Ma note : 9.5/10 tout tout proche d'un coup de coeur.
Les jolies phrases
Elle dit venir d'un temps où la joie devait être cachée, d'une époque où les blessures devenaient des succès. Personne n'avait le sou mais tout le monde s'entraidait. De cette solidarité naissait le plaisir, on appréciait la vie car on avait le sens des valeurs. Chacun était utile à l'autre, même le plus idiot, même le dernier des imbéciles. Son visage rayonnait lorsqu'elle racontait que le simplet du village servait régulièrement de mètre étalon pour les plaisanteries du soir. Être aussi con que ce Michel Fieschi était le signal que l'on avait trop bu, qu'il était temps de rentrer car on commençait à perdre l'esprit. Ce qui était peut-être finalement une bonne chose. "Heureux les imbéciles!" disait-on en se resservant un dernier verre.
La souffrance, la famille qui se réduit, elle connaît déjà la chanson. Il n'y a pas si longtemps, c'est le grand-père qui est parti, sans peur, sans bruit. Et ensuite ? N'est resté que le souvenir d'une respiration, d'un parfum familier, d'une main tendue, faible et sans espoir. Puis les draps que l'on doit laver. Les placards qu'on se résout à vider. Les affaires d'une vie rangées, pliées, ordonnées. Avant la folle croyance d'une réapparition, l'impression d'apercevoir derrière chaque porte la silhouette évanescente.
Il faut se méfier du silence comme du diable. Retenir qu'il n'y a pas que les hommes qui parlent mais surtout les traces qu'on laisse.
Le geste initial est rapide ; il n'y a rien de plus simple que de mettre fin aux projets, cela prend beaucoup moins de temps que de les bâtir.
La peur lui faisait dire n'importe quoi, des mots détestables envers ses proches, envers les étrangers.
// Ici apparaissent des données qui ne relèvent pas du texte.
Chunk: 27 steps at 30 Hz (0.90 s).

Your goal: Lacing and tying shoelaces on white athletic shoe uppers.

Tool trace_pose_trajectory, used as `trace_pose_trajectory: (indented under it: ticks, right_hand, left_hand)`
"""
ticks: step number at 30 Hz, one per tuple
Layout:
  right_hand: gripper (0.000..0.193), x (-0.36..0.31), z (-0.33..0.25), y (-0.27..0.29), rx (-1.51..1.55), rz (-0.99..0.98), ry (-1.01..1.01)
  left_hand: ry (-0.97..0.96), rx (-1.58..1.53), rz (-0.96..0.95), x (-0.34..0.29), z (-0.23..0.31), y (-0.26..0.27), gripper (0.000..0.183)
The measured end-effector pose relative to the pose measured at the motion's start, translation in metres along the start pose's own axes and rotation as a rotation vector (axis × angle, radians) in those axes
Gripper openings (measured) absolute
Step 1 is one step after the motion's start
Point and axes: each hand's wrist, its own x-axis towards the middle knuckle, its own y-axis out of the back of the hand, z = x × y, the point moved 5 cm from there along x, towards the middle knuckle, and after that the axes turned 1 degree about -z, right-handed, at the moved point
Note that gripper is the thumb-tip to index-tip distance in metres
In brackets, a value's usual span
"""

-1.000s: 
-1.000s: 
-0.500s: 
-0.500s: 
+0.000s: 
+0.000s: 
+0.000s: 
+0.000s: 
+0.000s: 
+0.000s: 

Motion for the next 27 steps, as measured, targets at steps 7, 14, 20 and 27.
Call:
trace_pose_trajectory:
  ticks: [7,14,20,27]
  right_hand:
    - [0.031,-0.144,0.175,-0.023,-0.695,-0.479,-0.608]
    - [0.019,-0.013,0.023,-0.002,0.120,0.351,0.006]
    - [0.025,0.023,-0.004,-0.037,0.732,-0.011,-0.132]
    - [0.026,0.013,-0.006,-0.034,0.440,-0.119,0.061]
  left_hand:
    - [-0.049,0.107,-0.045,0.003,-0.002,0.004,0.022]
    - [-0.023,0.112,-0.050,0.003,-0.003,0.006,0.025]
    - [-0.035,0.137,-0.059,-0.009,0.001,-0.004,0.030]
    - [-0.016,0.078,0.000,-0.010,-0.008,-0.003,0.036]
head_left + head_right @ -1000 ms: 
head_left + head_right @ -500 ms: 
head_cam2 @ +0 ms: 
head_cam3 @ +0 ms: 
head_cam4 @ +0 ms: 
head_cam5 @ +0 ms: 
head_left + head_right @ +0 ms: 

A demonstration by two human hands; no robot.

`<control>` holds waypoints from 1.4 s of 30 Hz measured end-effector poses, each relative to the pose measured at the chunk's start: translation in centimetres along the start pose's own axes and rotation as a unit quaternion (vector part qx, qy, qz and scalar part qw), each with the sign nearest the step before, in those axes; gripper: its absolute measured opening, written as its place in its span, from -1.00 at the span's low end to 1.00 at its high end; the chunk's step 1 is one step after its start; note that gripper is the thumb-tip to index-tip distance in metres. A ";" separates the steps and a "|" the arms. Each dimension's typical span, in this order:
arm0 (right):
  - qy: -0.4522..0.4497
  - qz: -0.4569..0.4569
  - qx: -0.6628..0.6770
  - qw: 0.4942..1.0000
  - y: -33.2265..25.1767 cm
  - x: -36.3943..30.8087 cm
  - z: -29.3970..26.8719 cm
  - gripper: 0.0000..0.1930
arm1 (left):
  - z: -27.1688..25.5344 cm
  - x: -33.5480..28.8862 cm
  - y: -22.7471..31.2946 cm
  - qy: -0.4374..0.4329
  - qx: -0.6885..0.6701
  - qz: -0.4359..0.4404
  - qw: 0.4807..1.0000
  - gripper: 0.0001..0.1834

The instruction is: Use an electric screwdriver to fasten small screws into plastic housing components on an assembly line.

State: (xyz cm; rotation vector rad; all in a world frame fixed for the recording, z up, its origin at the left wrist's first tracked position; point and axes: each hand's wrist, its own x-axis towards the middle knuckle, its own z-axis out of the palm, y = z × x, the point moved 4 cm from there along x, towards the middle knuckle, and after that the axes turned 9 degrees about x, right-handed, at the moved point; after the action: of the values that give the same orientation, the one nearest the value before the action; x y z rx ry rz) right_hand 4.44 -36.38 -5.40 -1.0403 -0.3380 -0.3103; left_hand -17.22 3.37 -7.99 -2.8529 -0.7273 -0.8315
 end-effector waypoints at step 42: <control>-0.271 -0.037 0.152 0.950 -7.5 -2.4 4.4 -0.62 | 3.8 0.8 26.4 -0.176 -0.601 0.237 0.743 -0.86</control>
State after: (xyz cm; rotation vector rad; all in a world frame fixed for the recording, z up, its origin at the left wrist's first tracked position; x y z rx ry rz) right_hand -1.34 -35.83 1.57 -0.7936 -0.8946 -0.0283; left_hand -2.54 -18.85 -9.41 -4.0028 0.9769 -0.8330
L'ennui et la fascination. Une part d'angoisse enfantine faite de croyances, de fantômes, de morts-vivants, de sorciers, de fées. Ils avaient une dizaine d'années. La réalité pouvait se distordre à loisir, la vie les enchantait. Le bien et le mal. La victoire et la vengeance. Les jeux n'étaient faits que de cache-cache et de cabanes dans les arbres. Les vieux étaient nés vieux tandis qu'eux, sales gamins insolents, n'espéraient qu'une chose : grandir. Grandir encore et toujours.